| Provided material |
+++++
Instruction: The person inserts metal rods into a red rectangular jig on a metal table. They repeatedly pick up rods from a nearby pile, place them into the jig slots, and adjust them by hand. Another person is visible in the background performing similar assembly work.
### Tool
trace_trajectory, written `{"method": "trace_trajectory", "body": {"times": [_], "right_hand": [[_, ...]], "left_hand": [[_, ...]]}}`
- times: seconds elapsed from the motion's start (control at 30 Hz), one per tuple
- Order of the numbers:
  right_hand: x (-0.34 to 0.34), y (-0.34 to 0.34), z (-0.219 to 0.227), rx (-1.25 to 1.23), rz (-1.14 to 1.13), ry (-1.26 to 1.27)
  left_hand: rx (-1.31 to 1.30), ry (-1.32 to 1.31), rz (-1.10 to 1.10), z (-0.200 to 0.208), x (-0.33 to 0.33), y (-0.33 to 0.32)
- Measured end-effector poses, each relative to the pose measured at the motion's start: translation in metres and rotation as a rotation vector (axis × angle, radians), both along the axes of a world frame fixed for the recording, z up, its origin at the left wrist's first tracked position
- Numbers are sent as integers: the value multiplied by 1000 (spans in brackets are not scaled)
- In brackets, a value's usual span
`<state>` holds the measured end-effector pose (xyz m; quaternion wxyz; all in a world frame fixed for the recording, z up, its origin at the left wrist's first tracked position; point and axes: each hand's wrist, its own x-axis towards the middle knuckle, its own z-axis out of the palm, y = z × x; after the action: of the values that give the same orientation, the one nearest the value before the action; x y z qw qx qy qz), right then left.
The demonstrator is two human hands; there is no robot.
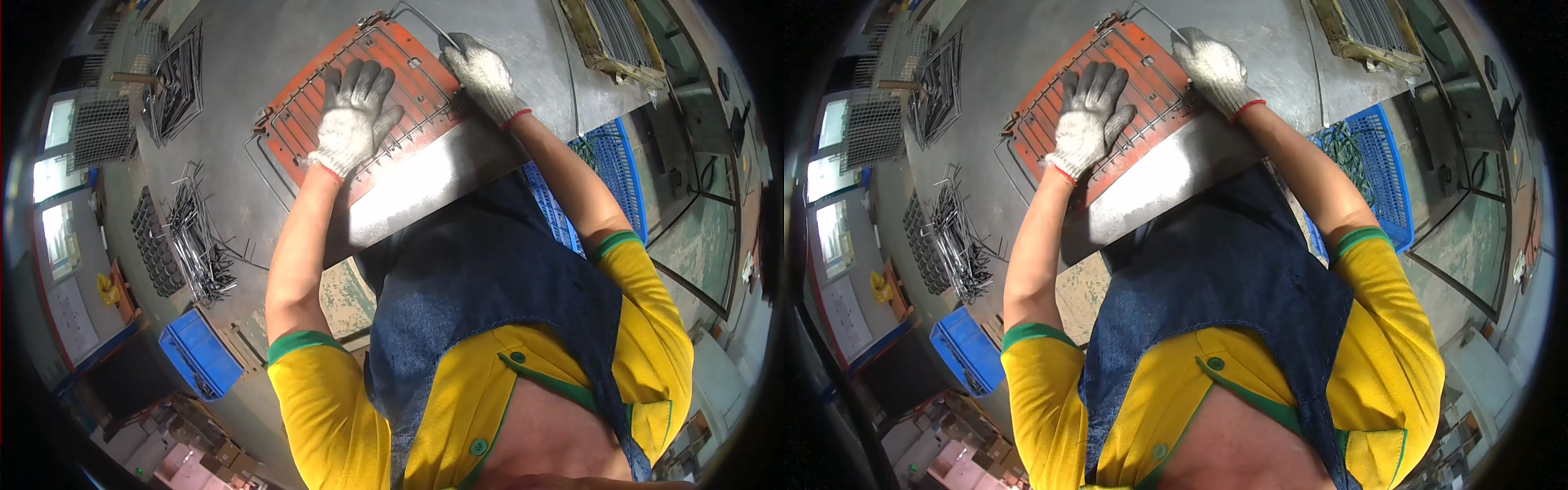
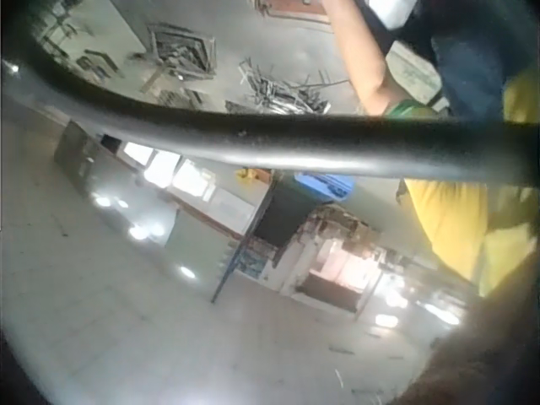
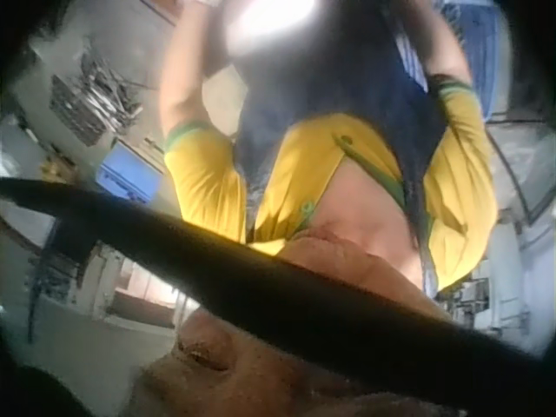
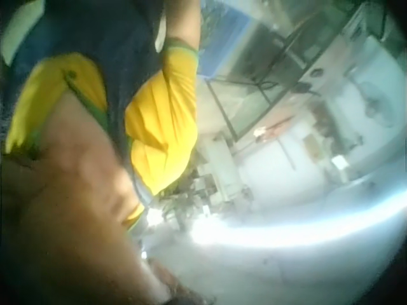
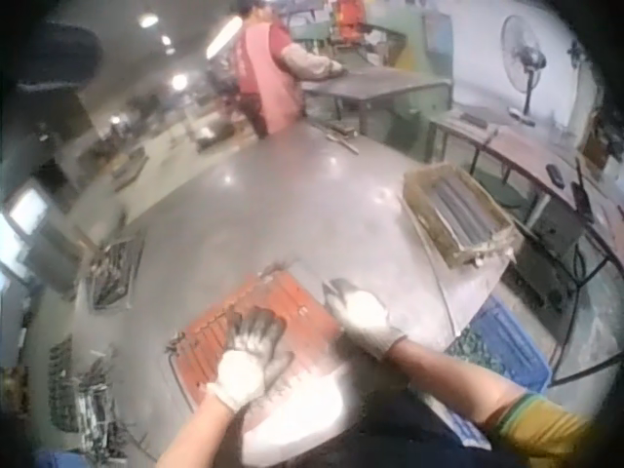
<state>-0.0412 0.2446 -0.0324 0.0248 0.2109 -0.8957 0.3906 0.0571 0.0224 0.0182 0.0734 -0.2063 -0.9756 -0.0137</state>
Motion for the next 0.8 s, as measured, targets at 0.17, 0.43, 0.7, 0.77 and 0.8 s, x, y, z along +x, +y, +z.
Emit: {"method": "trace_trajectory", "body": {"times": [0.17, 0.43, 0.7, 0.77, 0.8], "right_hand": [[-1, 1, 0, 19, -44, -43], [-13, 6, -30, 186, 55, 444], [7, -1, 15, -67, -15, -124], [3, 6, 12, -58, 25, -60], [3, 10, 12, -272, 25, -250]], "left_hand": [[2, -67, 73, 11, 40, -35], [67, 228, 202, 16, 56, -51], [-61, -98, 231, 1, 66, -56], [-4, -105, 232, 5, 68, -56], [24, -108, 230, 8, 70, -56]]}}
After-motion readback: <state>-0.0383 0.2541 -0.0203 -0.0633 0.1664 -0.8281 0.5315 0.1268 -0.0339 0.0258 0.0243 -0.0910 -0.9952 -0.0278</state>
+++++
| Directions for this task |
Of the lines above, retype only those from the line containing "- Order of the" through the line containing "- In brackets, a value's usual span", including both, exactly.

| Final answer |
- Order of the numbers:
  right_hand: x (-0.34 to 0.34), y (-0.34 to 0.34), z (-0.219 to 0.227), rx (-1.25 to 1.23), rz (-1.14 to 1.13), ry (-1.26 to 1.27)
  left_hand: rx (-1.31 to 1.30), ry (-1.32 to 1.31), rz (-1.10 to 1.10), z (-0.200 to 0.208), x (-0.33 to 0.33), y (-0.33 to 0.32)
- Measured end-effector poses, each relative to the pose measured at the motion's start: translation in metres and rotation as a rotation vector (axis × angle, radians), both along the axes of a world frame fixed for the recording, z up, its origin at the left wrist's first tracked position
- Numbers are sent as integers: the value multiplied by 1000 (spans in brackets are not scaled)
- In brackets, a value's usual span

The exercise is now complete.